Edebiyat dünyasına yeni şairler, hikayeciler ve deneme müellifleri kazandırma amacıyla kurulan “Sürgün” dergisi, müellif Akif Emre’nin anısını yaşatıyor.
İnsan ve Medeniyet Hareketi (İMH) ismine Kemal Özden’in imtiyaz sahibi olduğu, iki ayda bir yayınlanan kültür ve edebiyat mecmuasının “Güneş” temalı yeni sayısı okuyucuyla buluştu.
Sürgün Dergisi Genel Yayın Yönetmeni Mehmet Bulayır, mecmuanın kuruluş sürecini ve genç müelliflere sağladığı katkıyı AA muhabirine anlattı.
İMH’de genel sekreter olarak misyona başladığı 2013’ten itibaren gençlik dergisi çıkarmayı düşündüğünü lisana getiren Bulayır, “Göreve başladığım vakit Allah rahmet eylesin Akif Emre ağabey, ‘Gençlere miras bırakabileceğin bir iş yapsan ve bu hayrın devam etse.’ diye bir tavsiyede bulunmuştu.” dedi.
Bulayır, kadim gelenekte de sonraki kuşaklara bırakılan maddi ve manevi mirasların değerli yerinin bulunduğuna işaret ederek, “Akif Emre ağabeyin sözleri kulağıma küpe oldu. Bir edebiyat dergisi çıkartayım ve bu mecmuada yeni kalemler olsun istiyordum. Edebiyat dünyasına yeni şairler, hikayeciler ve deneme müellifleri kazandırma amacıyla Sürgün Dergisi yayın hayatına başladı.” diye konuştu.
“Taze filizlere sürgün verilmesine işaret ediyor”
“Sürgün” sözünün iki manası olduğunu belirten Bulayır, “Birincisi yaygın, herkesin birinci aklına gelen manası, istekli yahut mecburî olarak bir yerden öbür bir yere gitmeyi söz ediyor. İkinci manası ise ışkın vermek diye tabir edilen, bitkilerin yahut ağaçların taze filizlerine sürgün vermesi. Sürgün dergisi bu ikinci manaya daha çok işaret ediyor.” değerlendirmesini yaptı.

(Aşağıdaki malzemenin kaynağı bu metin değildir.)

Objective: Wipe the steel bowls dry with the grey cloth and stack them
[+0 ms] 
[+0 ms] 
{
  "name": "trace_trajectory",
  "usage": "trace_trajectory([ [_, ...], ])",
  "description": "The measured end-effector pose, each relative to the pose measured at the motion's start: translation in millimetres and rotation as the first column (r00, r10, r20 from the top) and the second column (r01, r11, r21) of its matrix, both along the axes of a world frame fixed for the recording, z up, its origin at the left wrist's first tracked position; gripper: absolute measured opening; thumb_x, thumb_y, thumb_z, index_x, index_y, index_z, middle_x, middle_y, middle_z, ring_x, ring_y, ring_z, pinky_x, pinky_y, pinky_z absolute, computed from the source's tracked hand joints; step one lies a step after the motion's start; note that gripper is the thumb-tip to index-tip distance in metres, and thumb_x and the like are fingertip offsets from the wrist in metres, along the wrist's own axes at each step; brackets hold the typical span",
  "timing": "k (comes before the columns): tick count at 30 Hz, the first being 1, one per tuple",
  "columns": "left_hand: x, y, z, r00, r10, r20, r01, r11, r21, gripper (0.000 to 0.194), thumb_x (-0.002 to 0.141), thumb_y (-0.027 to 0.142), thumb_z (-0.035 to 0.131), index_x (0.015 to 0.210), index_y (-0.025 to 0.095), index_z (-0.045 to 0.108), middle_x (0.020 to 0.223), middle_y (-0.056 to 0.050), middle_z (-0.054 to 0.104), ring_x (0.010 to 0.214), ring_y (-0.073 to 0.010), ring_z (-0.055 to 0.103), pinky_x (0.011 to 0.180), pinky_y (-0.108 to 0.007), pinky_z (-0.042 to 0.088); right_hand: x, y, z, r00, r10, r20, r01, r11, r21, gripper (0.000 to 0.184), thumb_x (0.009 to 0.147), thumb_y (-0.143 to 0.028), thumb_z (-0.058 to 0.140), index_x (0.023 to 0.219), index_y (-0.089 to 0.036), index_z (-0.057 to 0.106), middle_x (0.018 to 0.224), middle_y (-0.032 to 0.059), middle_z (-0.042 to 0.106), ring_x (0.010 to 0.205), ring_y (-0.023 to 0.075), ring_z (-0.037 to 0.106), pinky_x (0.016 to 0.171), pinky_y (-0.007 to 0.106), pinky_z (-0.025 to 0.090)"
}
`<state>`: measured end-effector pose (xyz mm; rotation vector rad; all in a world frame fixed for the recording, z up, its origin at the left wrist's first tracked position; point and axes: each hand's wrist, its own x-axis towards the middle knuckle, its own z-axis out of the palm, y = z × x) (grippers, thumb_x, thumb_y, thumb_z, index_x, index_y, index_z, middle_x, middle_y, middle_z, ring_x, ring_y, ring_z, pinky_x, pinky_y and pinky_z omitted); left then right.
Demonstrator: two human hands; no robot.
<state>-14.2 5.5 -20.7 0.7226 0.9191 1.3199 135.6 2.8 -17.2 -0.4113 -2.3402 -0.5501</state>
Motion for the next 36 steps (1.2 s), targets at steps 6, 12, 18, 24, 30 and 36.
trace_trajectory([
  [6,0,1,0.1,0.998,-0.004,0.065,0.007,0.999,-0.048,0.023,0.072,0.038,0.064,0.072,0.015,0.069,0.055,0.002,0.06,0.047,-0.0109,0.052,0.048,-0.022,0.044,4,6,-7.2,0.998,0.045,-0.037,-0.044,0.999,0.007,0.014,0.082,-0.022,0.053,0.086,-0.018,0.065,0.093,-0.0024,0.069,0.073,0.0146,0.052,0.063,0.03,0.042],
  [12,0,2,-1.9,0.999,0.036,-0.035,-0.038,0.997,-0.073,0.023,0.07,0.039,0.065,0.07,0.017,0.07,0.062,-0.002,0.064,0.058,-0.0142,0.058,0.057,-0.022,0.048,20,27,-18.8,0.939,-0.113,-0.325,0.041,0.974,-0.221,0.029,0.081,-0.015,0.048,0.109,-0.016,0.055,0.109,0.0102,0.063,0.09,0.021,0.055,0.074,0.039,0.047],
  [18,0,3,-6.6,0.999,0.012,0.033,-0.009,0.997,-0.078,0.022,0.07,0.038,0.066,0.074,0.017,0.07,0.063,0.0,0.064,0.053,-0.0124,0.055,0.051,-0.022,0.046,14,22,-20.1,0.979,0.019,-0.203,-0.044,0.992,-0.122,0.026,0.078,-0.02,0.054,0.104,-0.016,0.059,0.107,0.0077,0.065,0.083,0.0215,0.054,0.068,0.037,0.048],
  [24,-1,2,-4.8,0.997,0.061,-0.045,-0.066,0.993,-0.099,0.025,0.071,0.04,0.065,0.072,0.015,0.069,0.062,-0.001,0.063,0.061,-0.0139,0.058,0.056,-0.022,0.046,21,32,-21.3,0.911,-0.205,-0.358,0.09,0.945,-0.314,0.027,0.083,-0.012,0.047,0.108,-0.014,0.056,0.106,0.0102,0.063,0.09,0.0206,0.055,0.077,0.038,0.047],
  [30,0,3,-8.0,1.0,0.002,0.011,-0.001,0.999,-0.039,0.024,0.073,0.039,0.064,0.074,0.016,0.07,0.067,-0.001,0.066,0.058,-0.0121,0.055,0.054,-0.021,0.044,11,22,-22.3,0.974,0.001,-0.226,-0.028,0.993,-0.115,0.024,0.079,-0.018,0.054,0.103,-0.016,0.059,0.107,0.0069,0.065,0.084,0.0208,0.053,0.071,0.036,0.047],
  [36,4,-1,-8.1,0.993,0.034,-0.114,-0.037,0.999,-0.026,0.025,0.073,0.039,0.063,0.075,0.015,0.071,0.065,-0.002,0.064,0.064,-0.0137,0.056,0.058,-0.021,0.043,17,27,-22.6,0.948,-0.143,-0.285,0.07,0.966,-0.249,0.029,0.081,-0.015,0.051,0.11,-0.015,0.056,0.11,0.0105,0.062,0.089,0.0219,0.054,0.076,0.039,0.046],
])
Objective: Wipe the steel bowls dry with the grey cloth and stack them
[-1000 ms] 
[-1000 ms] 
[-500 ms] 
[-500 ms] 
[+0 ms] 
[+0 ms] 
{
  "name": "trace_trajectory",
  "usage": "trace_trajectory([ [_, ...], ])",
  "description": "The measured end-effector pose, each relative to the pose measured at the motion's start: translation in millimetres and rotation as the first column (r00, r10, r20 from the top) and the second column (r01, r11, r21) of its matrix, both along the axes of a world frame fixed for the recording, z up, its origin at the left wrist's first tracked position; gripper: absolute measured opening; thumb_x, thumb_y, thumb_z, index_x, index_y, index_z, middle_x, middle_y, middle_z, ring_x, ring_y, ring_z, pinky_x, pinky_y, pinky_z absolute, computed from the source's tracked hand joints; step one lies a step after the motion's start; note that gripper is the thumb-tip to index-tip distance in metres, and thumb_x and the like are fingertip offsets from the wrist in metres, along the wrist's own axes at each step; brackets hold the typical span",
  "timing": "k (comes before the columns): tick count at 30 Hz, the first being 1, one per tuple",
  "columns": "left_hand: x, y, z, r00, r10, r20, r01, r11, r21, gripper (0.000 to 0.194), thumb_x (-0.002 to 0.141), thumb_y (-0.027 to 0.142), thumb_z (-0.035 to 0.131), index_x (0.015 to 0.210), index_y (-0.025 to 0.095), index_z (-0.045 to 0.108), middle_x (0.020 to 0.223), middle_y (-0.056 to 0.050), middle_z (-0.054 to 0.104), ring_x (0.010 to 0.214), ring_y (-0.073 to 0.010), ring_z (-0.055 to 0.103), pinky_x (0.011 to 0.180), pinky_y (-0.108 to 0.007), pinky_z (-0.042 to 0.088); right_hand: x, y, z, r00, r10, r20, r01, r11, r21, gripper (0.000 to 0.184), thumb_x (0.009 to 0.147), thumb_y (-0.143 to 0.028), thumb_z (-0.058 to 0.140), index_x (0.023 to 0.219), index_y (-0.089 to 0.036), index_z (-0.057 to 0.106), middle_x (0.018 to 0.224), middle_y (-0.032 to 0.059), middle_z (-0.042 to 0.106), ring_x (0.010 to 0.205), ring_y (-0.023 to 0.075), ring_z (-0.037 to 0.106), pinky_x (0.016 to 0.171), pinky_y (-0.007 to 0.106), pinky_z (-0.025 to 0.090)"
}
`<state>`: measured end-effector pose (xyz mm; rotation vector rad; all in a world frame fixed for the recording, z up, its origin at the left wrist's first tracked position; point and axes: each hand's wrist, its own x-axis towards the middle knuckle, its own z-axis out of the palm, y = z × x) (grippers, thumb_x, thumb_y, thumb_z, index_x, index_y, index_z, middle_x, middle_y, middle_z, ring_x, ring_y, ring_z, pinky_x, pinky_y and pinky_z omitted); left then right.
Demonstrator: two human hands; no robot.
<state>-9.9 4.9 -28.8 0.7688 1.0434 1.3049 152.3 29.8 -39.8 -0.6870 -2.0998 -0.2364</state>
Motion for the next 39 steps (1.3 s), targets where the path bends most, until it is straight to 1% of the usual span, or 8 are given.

Mehmet Bulayır, yalnızca 35 yaş altı genç müelliflerden yazı aldıklarının altını çizerek, “Bu gençlerin büyük çoğunluğu birinci kere eser vermiş oluyor. Burada yazdıkça deneyim kazanacaklar ve bizim hayalimiz inşallah gerçek olacak. Buradan yeni şairler, hikayeciler, yeni edebiyatçılar çıkacak.” tabirini kullandı.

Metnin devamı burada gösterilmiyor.